So I wrote in my last post about the opportunities you get as a PhD student and how your life is unlikely to ever be so flexible again, so I thought I would use this post to tell you all about one of the opportunities I’m currently making the most of. Right now I’m in Siena, Italy working in my supervisor’s old lab to learn a new technique. The chance to come to Siena for work is amazing although it does fall into the category of “terrifying things I’ve done” as travelling alone to a place I don’t know and don’t speak the language is pretty daunting. That said I’ve successfully, except for one misadventure on the bus, found my way around without a problem and have been taken care of very well by my hosts. I had no problem getting the bus from Pisa airport to Pisa Centrale train station and the train from there to Siena (with a change in Empoli), although I did have the extra help of hand drawn maps by my supervisor (he does worry I think, sending me out alone into the world).

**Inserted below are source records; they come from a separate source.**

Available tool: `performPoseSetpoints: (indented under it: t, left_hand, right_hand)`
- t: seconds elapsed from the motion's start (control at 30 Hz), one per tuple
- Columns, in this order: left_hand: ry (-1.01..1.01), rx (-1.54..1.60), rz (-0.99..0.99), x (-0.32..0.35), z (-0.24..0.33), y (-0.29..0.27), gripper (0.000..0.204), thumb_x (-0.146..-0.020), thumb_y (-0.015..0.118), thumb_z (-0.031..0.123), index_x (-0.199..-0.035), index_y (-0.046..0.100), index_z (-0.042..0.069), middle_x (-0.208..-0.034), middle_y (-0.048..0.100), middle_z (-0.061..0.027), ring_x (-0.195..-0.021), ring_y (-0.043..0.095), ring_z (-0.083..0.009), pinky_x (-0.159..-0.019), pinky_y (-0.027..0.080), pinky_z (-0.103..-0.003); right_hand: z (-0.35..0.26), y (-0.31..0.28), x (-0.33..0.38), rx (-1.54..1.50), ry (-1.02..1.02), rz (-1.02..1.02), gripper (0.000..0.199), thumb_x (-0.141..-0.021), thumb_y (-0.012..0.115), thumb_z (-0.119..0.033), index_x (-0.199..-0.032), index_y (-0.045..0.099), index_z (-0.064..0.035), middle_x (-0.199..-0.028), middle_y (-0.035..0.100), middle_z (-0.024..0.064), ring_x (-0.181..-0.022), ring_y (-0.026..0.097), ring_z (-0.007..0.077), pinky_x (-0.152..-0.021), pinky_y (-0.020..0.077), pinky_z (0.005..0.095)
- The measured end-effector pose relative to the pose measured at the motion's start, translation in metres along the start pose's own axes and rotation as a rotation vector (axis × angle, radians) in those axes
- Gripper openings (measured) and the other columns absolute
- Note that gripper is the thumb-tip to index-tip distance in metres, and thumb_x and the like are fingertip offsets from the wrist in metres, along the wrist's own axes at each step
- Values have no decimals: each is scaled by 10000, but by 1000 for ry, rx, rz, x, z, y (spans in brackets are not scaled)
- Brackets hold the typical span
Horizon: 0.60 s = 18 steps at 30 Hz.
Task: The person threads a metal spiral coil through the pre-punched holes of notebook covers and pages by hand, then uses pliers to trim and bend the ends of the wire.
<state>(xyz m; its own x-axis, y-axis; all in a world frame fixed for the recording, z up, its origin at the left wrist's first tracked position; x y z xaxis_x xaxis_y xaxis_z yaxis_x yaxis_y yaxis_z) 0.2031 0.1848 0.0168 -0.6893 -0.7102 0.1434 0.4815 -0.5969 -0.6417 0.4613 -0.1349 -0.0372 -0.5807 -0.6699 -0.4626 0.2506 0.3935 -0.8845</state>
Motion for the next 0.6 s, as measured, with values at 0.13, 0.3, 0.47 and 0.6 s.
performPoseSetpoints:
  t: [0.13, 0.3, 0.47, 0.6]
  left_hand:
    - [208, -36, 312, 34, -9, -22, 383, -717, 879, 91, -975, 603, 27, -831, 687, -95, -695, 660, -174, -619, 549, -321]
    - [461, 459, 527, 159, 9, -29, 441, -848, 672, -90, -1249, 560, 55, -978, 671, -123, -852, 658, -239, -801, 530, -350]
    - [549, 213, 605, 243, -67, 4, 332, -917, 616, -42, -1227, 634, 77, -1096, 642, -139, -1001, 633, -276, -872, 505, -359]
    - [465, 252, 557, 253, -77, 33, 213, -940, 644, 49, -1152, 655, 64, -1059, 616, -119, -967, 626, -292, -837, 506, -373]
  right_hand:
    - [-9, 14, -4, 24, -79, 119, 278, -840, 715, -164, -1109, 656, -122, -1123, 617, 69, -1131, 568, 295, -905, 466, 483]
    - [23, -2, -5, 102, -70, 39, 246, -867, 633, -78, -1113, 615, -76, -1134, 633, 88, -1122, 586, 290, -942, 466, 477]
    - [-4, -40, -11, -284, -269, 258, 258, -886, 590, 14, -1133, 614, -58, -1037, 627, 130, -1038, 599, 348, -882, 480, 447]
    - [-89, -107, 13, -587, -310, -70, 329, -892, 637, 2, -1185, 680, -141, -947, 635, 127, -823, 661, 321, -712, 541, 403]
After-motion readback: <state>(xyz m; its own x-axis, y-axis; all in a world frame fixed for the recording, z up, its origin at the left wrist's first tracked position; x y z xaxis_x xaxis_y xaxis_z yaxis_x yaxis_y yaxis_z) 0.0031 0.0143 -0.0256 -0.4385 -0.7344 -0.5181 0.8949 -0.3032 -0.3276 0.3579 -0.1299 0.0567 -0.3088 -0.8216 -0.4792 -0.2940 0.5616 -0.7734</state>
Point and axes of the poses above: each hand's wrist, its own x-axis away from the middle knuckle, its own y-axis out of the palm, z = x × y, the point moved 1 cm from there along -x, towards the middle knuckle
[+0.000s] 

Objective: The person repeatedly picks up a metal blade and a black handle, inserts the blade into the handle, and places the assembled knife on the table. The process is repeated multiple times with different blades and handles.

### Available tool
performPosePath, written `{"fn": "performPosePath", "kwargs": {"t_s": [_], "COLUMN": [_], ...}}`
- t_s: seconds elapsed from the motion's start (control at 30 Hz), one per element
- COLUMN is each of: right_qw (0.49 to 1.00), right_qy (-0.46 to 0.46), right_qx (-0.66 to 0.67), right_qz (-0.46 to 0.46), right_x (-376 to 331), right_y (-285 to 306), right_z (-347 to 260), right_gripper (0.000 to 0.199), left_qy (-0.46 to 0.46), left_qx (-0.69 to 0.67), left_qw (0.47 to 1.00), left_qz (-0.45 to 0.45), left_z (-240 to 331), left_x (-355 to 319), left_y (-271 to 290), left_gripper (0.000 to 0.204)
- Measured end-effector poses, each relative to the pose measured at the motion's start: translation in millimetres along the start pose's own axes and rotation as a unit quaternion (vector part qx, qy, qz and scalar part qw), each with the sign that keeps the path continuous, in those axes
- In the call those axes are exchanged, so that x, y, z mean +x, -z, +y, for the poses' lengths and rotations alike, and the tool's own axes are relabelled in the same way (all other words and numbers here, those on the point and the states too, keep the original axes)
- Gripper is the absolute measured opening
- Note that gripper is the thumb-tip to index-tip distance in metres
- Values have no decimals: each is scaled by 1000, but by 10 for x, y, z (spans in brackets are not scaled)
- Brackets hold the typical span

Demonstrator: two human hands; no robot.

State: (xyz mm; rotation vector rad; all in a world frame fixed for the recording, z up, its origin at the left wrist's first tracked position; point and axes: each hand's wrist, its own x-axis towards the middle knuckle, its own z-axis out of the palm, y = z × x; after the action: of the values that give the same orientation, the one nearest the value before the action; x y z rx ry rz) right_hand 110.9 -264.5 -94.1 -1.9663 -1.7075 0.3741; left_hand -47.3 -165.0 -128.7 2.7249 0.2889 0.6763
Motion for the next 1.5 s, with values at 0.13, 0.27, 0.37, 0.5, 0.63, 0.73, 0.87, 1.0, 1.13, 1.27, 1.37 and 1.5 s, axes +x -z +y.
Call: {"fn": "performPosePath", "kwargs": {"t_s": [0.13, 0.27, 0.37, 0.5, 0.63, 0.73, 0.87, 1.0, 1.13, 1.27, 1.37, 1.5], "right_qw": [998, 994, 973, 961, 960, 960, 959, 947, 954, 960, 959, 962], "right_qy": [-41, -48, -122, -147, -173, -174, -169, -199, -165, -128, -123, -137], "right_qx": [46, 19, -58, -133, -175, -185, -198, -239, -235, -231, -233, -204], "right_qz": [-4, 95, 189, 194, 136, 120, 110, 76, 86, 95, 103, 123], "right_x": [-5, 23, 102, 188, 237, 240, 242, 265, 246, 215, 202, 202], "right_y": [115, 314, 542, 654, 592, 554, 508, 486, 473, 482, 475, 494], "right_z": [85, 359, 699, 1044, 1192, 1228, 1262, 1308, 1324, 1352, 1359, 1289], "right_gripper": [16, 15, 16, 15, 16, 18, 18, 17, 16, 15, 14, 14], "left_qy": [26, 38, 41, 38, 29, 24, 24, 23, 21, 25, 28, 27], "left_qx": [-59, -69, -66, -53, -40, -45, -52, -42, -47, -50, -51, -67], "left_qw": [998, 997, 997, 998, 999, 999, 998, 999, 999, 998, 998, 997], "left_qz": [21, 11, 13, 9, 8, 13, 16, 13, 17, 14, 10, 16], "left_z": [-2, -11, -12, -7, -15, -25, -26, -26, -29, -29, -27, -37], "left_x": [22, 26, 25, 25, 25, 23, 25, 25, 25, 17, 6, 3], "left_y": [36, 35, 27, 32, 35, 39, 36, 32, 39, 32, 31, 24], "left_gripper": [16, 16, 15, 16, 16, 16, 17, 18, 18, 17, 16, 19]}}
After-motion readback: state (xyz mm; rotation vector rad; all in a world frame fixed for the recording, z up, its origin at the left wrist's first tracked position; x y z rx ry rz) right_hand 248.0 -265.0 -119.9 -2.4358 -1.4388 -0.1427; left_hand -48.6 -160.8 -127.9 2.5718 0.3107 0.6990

I opted to stay in the city centre rather than near the hospital where I’m working as I wanted the chance to explore the city a little in the evenings (which I’ve done). This means I’ve had to get the bus to and from the lab (which led to the misadventure yesterday morning when a bus I got on changed number and I didn’t realise, but it wasn’t difficult to fix and I survived just fine).
Eating out alone isn’t my favourite thing to do so I’ve had quite a lot of pizza (I’m in Italy!) but last night I went to dinner with some of the people from the lab which was really lovely, they advised me on what to eat and I ended up with the most amazing plate of pasta (it was topped with garlic breadcrumbs and smelt as good as it tasted).
So what’s it like working in a different lab? Well, lab work is lab work so despite being in a different country getting on with my work hasn’t been difficult, at times there was a little bit of a language barrier but that’s easily worked around with plenty of gesturing and pointing. I can successfully work on an Italian computer and keyboard now and I think the greatest achievement of my trip might be working out how to get the @ sign all by myself. Overall being here has shown me (once again) how pitiful my language skills are, even when people here tell me they don’t speak English they can still communicate with me. I really need to start working harder on this.
Today is my last full day, tomorrow I fly back from Florence (and have managed to sneak a half day in Florence into my trip). Overall the experience has been great and I think I’ll feel a lot more confident travelling to places I’ve never been before in future. If you are given the chance to travel in your PhD definitely take it! You will meet new people and see new places and might be lucky enough to get (at least) some of the costs covered.